I wanted to get your thoughts on data science workstations? We’re seeing an uptick in product releases/messaging around DS workstations from several hardware vendors and I wanted to get your take on things.
Do you have a sense whether many data science teams are using these today? Or are they more inclined to leverage AI-as a service? What would be the benefit of using a workstation vs. leveraging say a DS platform or AI cloud services?

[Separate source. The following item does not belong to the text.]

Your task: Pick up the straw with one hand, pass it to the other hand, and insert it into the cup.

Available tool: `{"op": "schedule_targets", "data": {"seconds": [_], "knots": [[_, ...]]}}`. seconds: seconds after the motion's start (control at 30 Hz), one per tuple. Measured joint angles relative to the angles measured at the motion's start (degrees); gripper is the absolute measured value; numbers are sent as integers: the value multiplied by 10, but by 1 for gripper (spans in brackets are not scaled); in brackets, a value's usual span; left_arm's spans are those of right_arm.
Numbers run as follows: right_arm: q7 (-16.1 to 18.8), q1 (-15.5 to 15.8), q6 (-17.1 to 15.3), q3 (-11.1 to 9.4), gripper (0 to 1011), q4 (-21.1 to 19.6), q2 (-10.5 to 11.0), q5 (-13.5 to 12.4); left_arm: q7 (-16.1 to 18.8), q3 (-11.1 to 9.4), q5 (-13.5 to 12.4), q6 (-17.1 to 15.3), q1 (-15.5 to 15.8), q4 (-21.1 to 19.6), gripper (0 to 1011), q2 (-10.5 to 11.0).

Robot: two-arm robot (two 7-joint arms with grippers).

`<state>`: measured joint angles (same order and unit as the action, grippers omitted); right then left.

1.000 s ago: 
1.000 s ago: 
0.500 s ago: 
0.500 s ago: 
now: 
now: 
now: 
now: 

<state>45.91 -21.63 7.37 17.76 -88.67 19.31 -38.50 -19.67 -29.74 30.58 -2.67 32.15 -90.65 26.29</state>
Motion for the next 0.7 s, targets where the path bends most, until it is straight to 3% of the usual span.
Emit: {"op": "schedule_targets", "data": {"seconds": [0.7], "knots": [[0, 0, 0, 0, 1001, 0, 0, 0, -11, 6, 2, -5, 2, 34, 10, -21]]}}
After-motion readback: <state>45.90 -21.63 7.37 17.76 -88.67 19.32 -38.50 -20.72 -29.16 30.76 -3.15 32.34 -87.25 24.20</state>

Here is an answer I received from Theodore Omtzigt::
The benefit of a custom data science workstation is increased productivity. For example, video production and computer aided engineering all use custom workstations as the productivity gained by the low latency provided by the interactivity is undeniable. Given the fact that a custom workstation is a $5–10k affair, and the person behind the workstation is a $100k+ resource, creating a 5% productivity improvement will be the break-even point. Typical productivity improvements provided by custom workstations are measured more in the 2–5x range.
A data science workstation would need to be a machine that can deal with large data sets efficiently, so custom configurations would include large memory configs (64–128GBytes) and large NVMe storage arrays (50-100TBytes).
Renting that type of server with an CSP will be expensive. Just checked AWS and depending on the I/O backend selected, cost is in the $8–10/hr, or $70k-87k/year. So, a custom workstation is also significantly lower Total Cost of Ownership as compared to firing up a similar piece of hardware in the cloud. Cloud pricing sort of assumes that your resource is under-utilized. For workstations that tends to be not the case. But if you are doing a lot of contract project work, were you are working one quarter one day and not the other, CSP resources can be attractive.
Whether or not you are going CSP or on-premise depends if your on-premise team is running a cloud-type environment or not. The public cloud offerings also provide private networks so from a security point of view you can create similar profiles. The on-premise trade-off tends to be a capacity planning exercise, particularly for these types of large configurations, where as the public cloud will have plenty of capacity.
With today’s complexity of the cloud, a CSP solution will require a good IT team that can support the remote connectivity properly. Similarly, depending on the skills of your staff, you will need IT support staff to configure and manage the workstations.